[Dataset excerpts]
-*-

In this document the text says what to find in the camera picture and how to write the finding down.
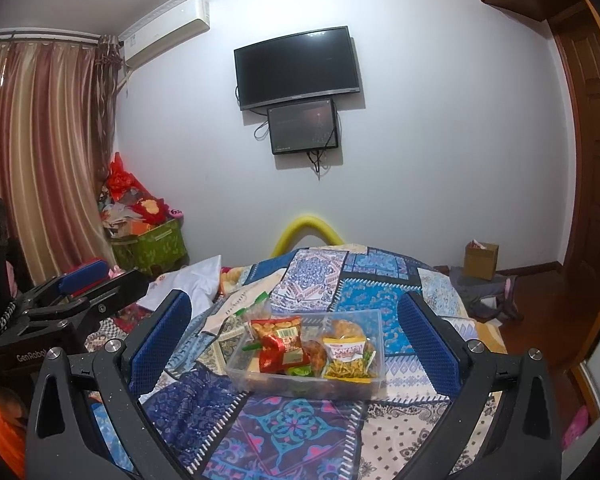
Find yellow foam tube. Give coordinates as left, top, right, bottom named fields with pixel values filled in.
left=270, top=214, right=342, bottom=257

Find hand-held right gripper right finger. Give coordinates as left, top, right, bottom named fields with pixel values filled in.
left=397, top=291, right=567, bottom=480

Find clear bag of round crisps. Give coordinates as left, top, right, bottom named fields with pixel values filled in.
left=327, top=317, right=369, bottom=344

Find striped pink brown curtain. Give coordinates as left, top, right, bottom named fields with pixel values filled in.
left=0, top=34, right=122, bottom=288

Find patchwork printed blanket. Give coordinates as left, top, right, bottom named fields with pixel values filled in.
left=80, top=243, right=509, bottom=480

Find person's left forearm orange sleeve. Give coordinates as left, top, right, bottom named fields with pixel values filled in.
left=0, top=382, right=31, bottom=479

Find white air conditioner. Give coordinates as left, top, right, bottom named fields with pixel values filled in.
left=118, top=0, right=212, bottom=71

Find white curtain rail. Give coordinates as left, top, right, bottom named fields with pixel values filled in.
left=0, top=29, right=103, bottom=47

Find black hanging cable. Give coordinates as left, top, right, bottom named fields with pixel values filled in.
left=307, top=148, right=332, bottom=178

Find green storage box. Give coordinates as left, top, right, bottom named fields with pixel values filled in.
left=108, top=218, right=189, bottom=278

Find red snack packet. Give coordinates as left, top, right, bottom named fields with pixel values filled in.
left=258, top=331, right=309, bottom=374

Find grey clothing heap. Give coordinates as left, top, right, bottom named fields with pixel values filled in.
left=447, top=264, right=525, bottom=322

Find pink slipper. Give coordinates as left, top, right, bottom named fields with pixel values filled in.
left=569, top=404, right=592, bottom=437

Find yellow stick snack packet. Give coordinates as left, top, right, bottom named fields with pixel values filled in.
left=322, top=335, right=377, bottom=380

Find black wall television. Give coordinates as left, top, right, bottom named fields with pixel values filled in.
left=233, top=25, right=361, bottom=112

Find clear bag with green print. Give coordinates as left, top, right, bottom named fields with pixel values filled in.
left=234, top=292, right=272, bottom=319

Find small black wall monitor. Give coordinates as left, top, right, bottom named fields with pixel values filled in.
left=267, top=98, right=340, bottom=156

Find clear packet of brown snacks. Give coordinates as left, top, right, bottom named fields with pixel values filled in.
left=302, top=339, right=329, bottom=369

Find orange cracker packet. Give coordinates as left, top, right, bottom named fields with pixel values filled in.
left=249, top=315, right=305, bottom=357

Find beige cloth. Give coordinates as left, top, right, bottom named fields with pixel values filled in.
left=200, top=267, right=292, bottom=337

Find brown wooden door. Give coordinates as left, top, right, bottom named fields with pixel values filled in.
left=549, top=0, right=600, bottom=413

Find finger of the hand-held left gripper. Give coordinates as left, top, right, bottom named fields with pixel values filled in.
left=19, top=258, right=111, bottom=307
left=22, top=269, right=151, bottom=334

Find white plastic bag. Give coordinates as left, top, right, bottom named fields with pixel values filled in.
left=147, top=255, right=224, bottom=312

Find clear plastic container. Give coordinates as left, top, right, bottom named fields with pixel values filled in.
left=224, top=308, right=387, bottom=402

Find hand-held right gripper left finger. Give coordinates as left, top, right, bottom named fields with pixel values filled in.
left=25, top=289, right=216, bottom=480

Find brown cardboard box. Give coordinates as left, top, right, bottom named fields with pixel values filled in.
left=462, top=240, right=500, bottom=281

-*-

__Your assignment__: Without the pictures, return the whole of the data exactly as given.

__Exercise solution__:
In this document the text says what to find in the camera picture and how to write the finding down.
Find yellow foam tube. Give coordinates as left, top, right, bottom named fields with pixel values filled in.
left=270, top=214, right=342, bottom=257

Find hand-held right gripper right finger. Give coordinates as left, top, right, bottom named fields with pixel values filled in.
left=397, top=291, right=567, bottom=480

Find clear bag of round crisps. Give coordinates as left, top, right, bottom named fields with pixel values filled in.
left=327, top=317, right=369, bottom=344

Find striped pink brown curtain. Give coordinates as left, top, right, bottom named fields with pixel values filled in.
left=0, top=34, right=122, bottom=288

Find patchwork printed blanket. Give coordinates as left, top, right, bottom named fields with pixel values filled in.
left=80, top=243, right=509, bottom=480

Find person's left forearm orange sleeve. Give coordinates as left, top, right, bottom named fields with pixel values filled in.
left=0, top=382, right=31, bottom=479

Find white air conditioner. Give coordinates as left, top, right, bottom named fields with pixel values filled in.
left=118, top=0, right=212, bottom=71

Find white curtain rail. Give coordinates as left, top, right, bottom named fields with pixel values filled in.
left=0, top=29, right=103, bottom=47

Find black hanging cable. Give coordinates as left, top, right, bottom named fields with pixel values filled in.
left=307, top=148, right=332, bottom=178

Find green storage box. Give coordinates as left, top, right, bottom named fields with pixel values filled in.
left=108, top=218, right=189, bottom=278

Find red snack packet. Give coordinates as left, top, right, bottom named fields with pixel values filled in.
left=258, top=331, right=309, bottom=374

Find grey clothing heap. Give coordinates as left, top, right, bottom named fields with pixel values filled in.
left=447, top=264, right=525, bottom=322

Find pink slipper. Give coordinates as left, top, right, bottom named fields with pixel values filled in.
left=569, top=404, right=592, bottom=437

Find yellow stick snack packet. Give coordinates as left, top, right, bottom named fields with pixel values filled in.
left=322, top=335, right=377, bottom=380

Find black wall television. Give coordinates as left, top, right, bottom named fields with pixel values filled in.
left=233, top=25, right=361, bottom=112

Find clear bag with green print. Give coordinates as left, top, right, bottom named fields with pixel values filled in.
left=234, top=292, right=272, bottom=319

Find small black wall monitor. Give coordinates as left, top, right, bottom named fields with pixel values filled in.
left=267, top=98, right=340, bottom=156

Find clear packet of brown snacks. Give coordinates as left, top, right, bottom named fields with pixel values filled in.
left=302, top=339, right=329, bottom=369

Find orange cracker packet. Give coordinates as left, top, right, bottom named fields with pixel values filled in.
left=249, top=315, right=305, bottom=357

Find beige cloth. Give coordinates as left, top, right, bottom named fields with pixel values filled in.
left=200, top=267, right=292, bottom=337

Find brown wooden door. Give coordinates as left, top, right, bottom named fields with pixel values filled in.
left=549, top=0, right=600, bottom=413

Find finger of the hand-held left gripper. Give coordinates as left, top, right, bottom named fields with pixel values filled in.
left=19, top=258, right=111, bottom=307
left=22, top=269, right=151, bottom=334

Find white plastic bag. Give coordinates as left, top, right, bottom named fields with pixel values filled in.
left=147, top=255, right=224, bottom=312

Find clear plastic container. Give coordinates as left, top, right, bottom named fields with pixel values filled in.
left=224, top=308, right=387, bottom=402

Find hand-held right gripper left finger. Give coordinates as left, top, right, bottom named fields with pixel values filled in.
left=25, top=289, right=216, bottom=480

Find brown cardboard box. Give coordinates as left, top, right, bottom named fields with pixel values filled in.
left=462, top=240, right=500, bottom=281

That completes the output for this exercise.